Natural Hazards and Earth System Sciences (Nov 2024)
A multivariate statistical framework for mixed storm types in compound flood analysis
Abstract
In coastal regions, compound flooding can arise from a combination of different drivers, such as storm surges, high tides, excess river discharge, and rainfall. Compound flood potential is often assessed by quantifying the dependence and joint probabilities of flood drivers using multivariate models. However, most of these studies assume that all extreme events originate from a single population. This assumption may not be valid for regions where flooding can arise from different generation processes, e.g., tropical cyclones (TCs) and extratropical cyclones (ETCs). Here we present a flexible copula-based statistical framework to assess compound flood potential from multiple flood drivers while explicitly accounting for different storm types. The proposed framework is applied to Gloucester City, New Jersey, and St. Petersburg, Florida, as case studies. Our results highlight the importance of characterizing the contributions from TCs and non-TCs separately to avoid potential underestimation of the compound flood potential. In both study regions, TCs modulate the tails of the joint distributions (events with higher return periods), while non-TC events have a strong effect on events with low to moderate joint return periods. We show that relying solely on TCs may be inadequate when estimating compound flood risk in coastal catchments that are also exposed to other storm types.

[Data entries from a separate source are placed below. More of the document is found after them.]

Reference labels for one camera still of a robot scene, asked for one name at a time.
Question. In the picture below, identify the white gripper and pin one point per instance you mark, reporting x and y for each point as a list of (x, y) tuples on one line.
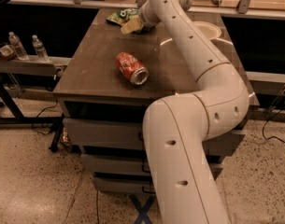
[(145, 19)]

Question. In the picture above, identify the green rice chip bag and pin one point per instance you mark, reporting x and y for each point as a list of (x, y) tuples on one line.
[(122, 16)]

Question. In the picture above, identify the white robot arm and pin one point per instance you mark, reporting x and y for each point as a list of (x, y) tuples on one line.
[(175, 127)]

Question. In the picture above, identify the red soda can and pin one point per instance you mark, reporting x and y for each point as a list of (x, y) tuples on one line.
[(131, 68)]

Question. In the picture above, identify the grey drawer cabinet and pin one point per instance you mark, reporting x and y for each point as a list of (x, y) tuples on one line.
[(92, 87)]

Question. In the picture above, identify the white paper bowl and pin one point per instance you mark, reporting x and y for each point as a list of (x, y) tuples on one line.
[(210, 30)]

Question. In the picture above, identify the right clear water bottle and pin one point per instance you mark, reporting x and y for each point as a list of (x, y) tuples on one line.
[(40, 49)]

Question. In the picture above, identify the clear water bottle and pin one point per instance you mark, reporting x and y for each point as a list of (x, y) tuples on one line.
[(18, 46), (40, 49)]

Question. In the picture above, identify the top grey drawer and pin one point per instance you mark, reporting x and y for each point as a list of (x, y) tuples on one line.
[(126, 140)]

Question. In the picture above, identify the grey drawer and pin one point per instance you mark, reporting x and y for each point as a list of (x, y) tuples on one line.
[(126, 140), (117, 167), (123, 186)]

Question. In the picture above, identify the left clear water bottle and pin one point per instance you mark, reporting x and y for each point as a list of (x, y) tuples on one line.
[(18, 46)]

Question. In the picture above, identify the small bowl on bench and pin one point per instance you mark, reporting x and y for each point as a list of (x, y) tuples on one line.
[(6, 52)]

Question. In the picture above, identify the grey side bench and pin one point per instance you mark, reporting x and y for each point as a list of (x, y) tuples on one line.
[(32, 67)]

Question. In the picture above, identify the middle grey drawer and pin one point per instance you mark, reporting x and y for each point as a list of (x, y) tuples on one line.
[(117, 167)]

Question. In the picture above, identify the bottom grey drawer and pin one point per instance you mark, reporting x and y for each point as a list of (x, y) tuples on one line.
[(123, 186)]

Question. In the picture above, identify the blue tape cross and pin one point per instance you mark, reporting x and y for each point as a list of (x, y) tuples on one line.
[(142, 209)]

We also assess the impact of non-classified storms that are not linked to either TCs or ETCs in the region (such as locally generated convective rainfall events and remotely forced storm surges). The presented study utilizes historical data and analyzes two populations, but the framework is flexible and can be extended to account for additional storm types (e.g., storms with certain tracks or other characteristics) or can be used with model output data including hindcasts or future projections.